The F.D.A. rejected Qnexa in 2010, amid safety concerns, and the drug’s manufacturer is now presenting additional data to argue its case.

But thousands of people in central California, where Qnexa’s inventor ran a weight-loss clinic, and others across the country have not had to wait for the drug’s approval. Through a regulatory loophole of sorts, many obesity doctors prescribe two separate drugs that, when taken together, are essentially the same medicine.

“I can’t tell you how many people I sent to him because they saw the success I had,” said Lynn Adams, a retired teacher, referring to Dr. Thomas Najarian, the inventor of Qnexa who opened a weight-loss clinic here in 2001.

Ms. Adams said she took the two drugs for a year and lost about 80 pounds. She has taken the drugs from time to time since then but is off them now and has gained about half the weight back.

Qnexa, developed by the company Vivus, is a combination of two already approved drugs — a stimulant called phentermine and an anticonvulsant called topiramate — that seem to work together to quell appetite. Even though the F.D.A. declined to approve Qnexa two years ago, citing the risks of birth defects and cardiovascular problems, doctors are allowed to prescribe the components off-label as they see fit.

Many do. Dr. Christopher D. Still, director of the obesity institute at Geisinger Health System in Danville, Pa., estimated that 70 percent of obesity specialists prescribed the combination. “There is a subgroup of individuals that really feel satiated” when treated with the two drugs, said Dr. Still.

Only one drug, Roche’s Xenical, is currently approved for long-term use in treating obesity, and it is unpopular because of embarrassing digestive side effects. The F.D.A. rejected three obesity drugs, including Qnexa, in 2010 and 2011, citing different safety concerns for each.
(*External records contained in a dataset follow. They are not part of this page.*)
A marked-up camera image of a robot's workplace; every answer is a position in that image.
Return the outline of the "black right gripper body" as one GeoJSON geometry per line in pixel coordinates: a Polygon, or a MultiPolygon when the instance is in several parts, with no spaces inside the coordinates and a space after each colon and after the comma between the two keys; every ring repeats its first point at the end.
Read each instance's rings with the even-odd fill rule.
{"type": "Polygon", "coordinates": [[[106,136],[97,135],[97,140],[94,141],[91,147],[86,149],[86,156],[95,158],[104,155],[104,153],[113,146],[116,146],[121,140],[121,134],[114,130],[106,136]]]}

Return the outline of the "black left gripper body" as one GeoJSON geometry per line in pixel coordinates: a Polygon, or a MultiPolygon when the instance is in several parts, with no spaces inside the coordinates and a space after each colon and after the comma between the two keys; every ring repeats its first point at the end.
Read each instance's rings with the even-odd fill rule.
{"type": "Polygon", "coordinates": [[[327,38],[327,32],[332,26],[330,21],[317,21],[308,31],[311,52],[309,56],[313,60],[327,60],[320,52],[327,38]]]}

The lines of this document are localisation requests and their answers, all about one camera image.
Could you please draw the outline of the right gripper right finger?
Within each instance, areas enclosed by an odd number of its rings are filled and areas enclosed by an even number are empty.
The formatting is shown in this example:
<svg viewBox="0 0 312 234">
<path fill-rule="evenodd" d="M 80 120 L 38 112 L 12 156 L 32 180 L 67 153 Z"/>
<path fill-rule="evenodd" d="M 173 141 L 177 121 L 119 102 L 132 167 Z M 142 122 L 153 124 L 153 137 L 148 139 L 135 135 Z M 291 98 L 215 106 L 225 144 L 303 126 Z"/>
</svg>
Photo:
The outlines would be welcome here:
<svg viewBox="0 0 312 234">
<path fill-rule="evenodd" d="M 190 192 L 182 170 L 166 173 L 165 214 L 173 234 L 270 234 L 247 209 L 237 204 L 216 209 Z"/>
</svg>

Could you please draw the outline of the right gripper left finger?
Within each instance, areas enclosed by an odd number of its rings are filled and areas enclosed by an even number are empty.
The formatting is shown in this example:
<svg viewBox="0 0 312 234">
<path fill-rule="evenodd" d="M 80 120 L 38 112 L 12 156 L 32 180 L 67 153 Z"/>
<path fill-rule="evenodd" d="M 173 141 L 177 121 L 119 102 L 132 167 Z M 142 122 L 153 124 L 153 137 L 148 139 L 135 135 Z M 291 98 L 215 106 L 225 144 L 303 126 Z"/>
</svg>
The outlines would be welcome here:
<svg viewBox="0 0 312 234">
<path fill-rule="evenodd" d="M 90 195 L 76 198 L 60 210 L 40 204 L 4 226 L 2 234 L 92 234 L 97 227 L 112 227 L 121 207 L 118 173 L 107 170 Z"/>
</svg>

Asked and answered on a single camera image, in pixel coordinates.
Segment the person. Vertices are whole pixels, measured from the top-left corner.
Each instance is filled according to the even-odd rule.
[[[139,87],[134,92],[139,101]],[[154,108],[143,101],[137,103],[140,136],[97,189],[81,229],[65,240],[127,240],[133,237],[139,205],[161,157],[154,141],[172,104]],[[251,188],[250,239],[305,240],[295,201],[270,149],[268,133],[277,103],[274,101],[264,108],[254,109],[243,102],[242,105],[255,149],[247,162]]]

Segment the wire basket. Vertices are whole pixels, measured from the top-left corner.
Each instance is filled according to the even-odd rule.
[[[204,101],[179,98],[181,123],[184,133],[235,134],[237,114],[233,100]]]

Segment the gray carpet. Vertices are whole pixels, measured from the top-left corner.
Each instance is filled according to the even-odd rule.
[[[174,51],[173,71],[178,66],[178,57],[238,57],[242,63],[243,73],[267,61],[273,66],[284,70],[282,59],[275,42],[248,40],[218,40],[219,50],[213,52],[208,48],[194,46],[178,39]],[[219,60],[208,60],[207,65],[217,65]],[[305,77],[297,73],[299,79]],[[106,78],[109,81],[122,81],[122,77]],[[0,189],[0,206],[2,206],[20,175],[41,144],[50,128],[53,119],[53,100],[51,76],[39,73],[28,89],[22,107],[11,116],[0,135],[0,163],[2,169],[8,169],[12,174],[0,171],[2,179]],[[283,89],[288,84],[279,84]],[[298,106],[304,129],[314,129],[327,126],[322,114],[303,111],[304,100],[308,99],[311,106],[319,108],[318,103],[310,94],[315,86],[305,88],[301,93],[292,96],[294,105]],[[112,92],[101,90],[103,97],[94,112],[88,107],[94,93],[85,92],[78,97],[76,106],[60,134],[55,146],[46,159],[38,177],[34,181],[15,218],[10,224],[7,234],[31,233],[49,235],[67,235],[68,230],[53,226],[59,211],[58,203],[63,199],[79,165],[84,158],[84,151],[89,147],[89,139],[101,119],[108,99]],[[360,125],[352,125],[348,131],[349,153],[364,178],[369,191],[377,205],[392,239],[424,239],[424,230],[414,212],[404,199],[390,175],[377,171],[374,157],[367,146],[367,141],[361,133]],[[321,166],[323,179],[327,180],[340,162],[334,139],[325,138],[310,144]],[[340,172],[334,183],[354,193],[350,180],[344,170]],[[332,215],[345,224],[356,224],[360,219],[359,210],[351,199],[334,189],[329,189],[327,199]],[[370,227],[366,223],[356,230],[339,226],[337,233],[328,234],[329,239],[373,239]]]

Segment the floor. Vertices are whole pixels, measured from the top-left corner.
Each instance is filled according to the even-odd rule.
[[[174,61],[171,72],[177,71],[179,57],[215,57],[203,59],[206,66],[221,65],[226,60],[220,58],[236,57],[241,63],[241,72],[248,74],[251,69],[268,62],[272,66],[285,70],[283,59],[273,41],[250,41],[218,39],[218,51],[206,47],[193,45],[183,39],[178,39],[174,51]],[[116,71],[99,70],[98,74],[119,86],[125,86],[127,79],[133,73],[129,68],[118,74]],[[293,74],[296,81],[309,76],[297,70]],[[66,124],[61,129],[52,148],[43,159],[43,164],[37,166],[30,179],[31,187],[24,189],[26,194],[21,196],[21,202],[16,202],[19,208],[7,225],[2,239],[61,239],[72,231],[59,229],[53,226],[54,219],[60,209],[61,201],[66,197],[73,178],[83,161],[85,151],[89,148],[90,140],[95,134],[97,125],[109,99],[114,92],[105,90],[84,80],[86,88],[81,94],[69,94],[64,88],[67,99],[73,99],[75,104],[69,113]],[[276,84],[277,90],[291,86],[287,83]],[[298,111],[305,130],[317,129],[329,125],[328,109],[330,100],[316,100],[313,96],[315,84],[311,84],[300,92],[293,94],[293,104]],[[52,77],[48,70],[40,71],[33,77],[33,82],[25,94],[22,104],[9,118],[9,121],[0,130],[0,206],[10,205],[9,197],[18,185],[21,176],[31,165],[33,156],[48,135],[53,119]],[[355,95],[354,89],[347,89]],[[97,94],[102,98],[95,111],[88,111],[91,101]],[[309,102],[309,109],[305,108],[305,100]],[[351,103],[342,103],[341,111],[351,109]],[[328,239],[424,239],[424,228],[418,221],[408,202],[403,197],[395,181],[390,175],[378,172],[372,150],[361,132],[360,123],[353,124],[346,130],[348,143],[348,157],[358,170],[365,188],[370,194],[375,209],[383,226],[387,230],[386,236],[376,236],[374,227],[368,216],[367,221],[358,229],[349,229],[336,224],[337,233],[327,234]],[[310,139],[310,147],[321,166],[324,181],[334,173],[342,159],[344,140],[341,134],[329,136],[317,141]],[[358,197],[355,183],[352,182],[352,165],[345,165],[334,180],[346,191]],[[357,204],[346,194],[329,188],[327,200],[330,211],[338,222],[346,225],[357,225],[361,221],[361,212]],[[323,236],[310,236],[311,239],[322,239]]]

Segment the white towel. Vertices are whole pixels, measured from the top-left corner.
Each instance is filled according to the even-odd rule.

On Friday, the F.D.A.’s staff released its analysis of the new Qnexa data and said it was still concerned about potential heart problems and birth defects in women who become pregnant while taking the drug. On Wednesday, an advisory panel will review the drug and make its recommendation. The staff will ask the committee to consider whether Vivus should do a large clinical trial to judge cardiovascular risks before the drug can be approved.

The F.D.A. will have until April 17 to make a decision about it.